Newsletter
V1.0.0 - meta

Information is physical


I am a physicalist.

Thus, I believe that like everything else, information is physical.
More and more people become information workers, and the remaining ones see more and more of their work moving to information work.

Paradoxically, most people do not feel the physicality of information. Information work often feels less real than physical work. Some people go as far as qualifying information work as "bullshit".

This is often idealised thinking, coming from the idea that information ought to be known everywhere at all times. Unfortunately, all processes involving information are physical. Thus they have a cost, and thus they only ever happen if someone somewhere pays that cost.

Missing this is a pervasive blindspot. One of its most infamous manifestations is neglecting the cost of Economic Planning.
For now, I'll call this blindspot "Information Idealism": the idea that information processes ought to have already happened, and at no cost.
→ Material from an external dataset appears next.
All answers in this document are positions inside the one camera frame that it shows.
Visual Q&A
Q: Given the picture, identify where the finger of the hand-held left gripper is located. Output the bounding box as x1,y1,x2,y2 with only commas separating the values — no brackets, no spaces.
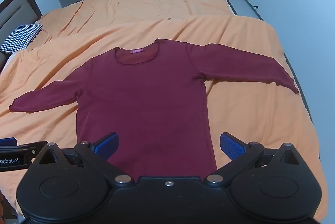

I am a big believer in todo-lists and breaking down problems into concrete action points.
Too often I see people stuck when they have a task on their todo-list that is related to information processing.

I hope that this list of different information sub-processes will help internalise the physical nature of information, and help break down information tasks into more concrete action points.

I'll start with obvious stuff, and then move on to more complex ideas.
While it can be tempting to skip the obvious stuff, I am also a big believer in reflecting about obvious stuff.


That list is long. Managing information is just that complex.
While it is tempting to just leave it to smarts and IQ, this is unreliable: smart people regularly get sick or tired, and creating chokepoints around rare individuals is a recipe for failure.
Instead, I want to build foundations that let us manage information at scale.

Without further ado, let's start.

Observation

The only way to acquire factual information is by observing the world.

This observation process is physical, and often quite complex. For instance, visual perception involves the complex machinery of the eye or of cameras.

In practice, it means that fetching information requires constructing a physical system that interacts with the world and sets itself in a particular state as a result of these interactions.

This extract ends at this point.